RE: Re-using VCS hashes as SPDX File Checksums

Schuberth, Sebastian Thu, 19 May 2016 00:17:10 -0700

Hi Daniel,

if your question is whether a set of distributed sources files is unambiguously 
assignable to a specific Git commit, I agree this usually is not possible. 
Committing exactly the same files in two different repositories will lead to 
different commit SHA1 as some meta-data (like commit time etc.) will be 
different. However, the SHA1s of the blobs (i.e. file contents) will be the 
same. It’s just that these are usually not visible to the user.

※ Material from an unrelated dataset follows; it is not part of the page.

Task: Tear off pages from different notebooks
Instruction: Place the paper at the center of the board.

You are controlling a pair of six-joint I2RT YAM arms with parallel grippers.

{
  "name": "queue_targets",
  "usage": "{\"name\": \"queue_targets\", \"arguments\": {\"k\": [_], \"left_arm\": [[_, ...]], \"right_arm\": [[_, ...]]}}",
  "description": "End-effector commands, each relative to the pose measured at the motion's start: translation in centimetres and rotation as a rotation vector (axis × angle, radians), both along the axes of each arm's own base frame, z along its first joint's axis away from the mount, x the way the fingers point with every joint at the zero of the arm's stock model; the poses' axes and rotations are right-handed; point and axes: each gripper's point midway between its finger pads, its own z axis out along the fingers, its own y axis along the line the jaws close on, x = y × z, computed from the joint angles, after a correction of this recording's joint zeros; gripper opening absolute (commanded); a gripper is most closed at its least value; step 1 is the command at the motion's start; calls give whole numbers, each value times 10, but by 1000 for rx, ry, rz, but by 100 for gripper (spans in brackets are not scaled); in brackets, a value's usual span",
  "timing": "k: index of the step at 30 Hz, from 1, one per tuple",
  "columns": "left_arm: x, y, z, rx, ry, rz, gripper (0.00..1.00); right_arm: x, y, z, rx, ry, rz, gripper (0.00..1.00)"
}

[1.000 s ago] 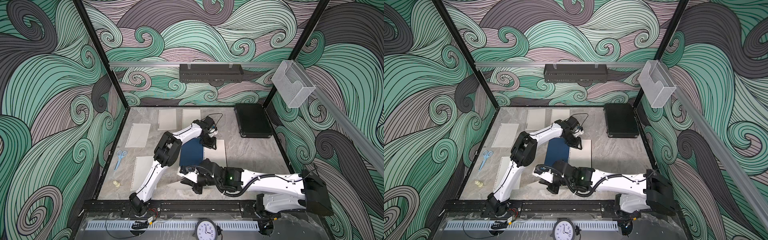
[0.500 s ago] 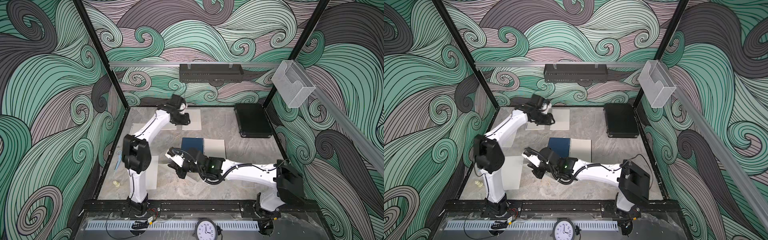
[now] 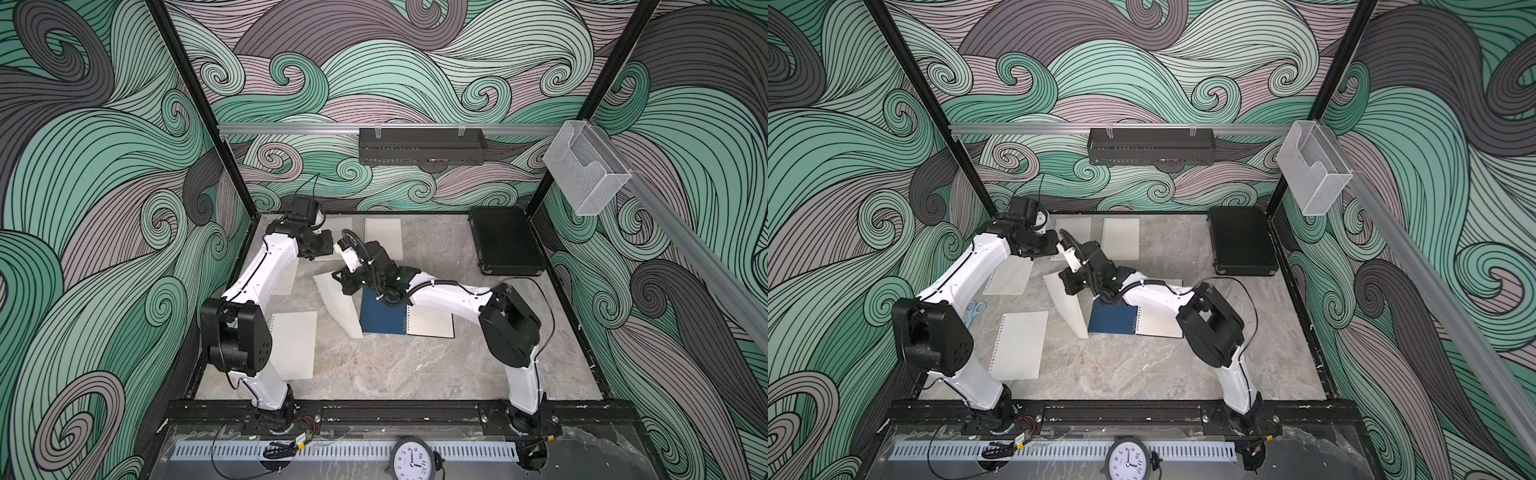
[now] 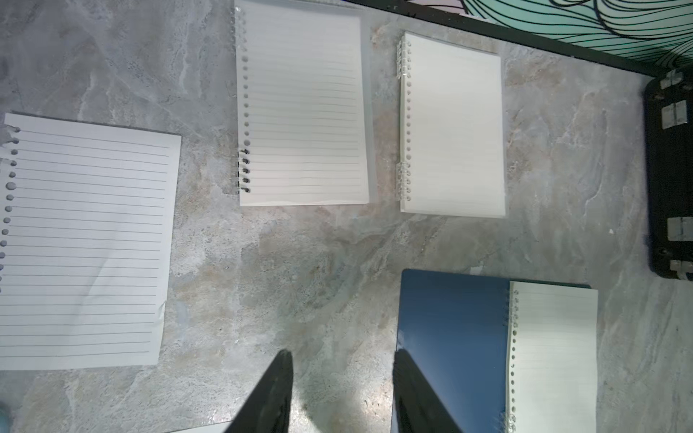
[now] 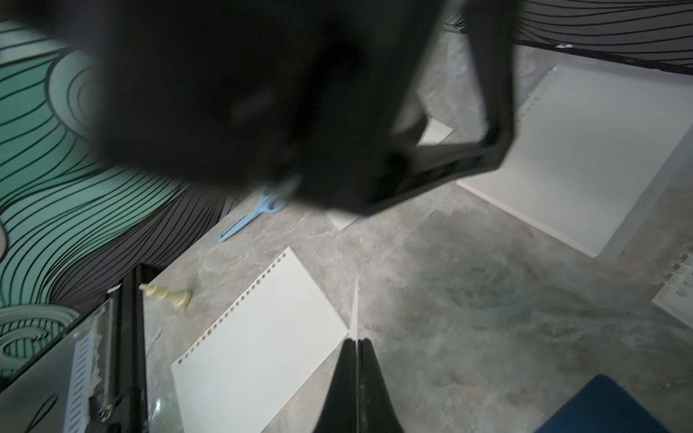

That said, what you *can* easily do is to prove (or disprove) that a specific 
file from Git went into a distribution. This is a use-case that could be 
accelerated by having the SHA1GIT algorithm specified.

Note that rebasing commits in Git changes the commit SHA1s, but not the blob 
SHA1s, so that would not be an issue. If the author deletes the Git repository, 
you have the same issue as with regular SHA1: The source of the files to run 
your checksum tool (be it “sha1sum” or “git hash-object”) is gone, so you 
cannot verify the files.

Finally, I agree that the commit SHA1 can be seen as a version identifier. But 
what I was talking about is the blob SHA1s, not the commit SHA1s.

Regards,
Sebastian


From: [email protected] [mailto:[email protected]] On Behalf Of dmg
Sent: Wednesday, May 18, 2016 20:01
To: Schuberth, Sebastian <[email protected]>
Cc: [email protected]
Subject: Re: Re-using VCS hashes as SPDX File Checksums

Dear Sebastian,

is the commit-id verifiable from the source code?  I think it would require 
extra work to make it verifiable, and, if the distribution contains less files 
than the
repo (which is common), then it will never be verifiable. Also, what happens if 
the author decides to rebase or simply delete the repo?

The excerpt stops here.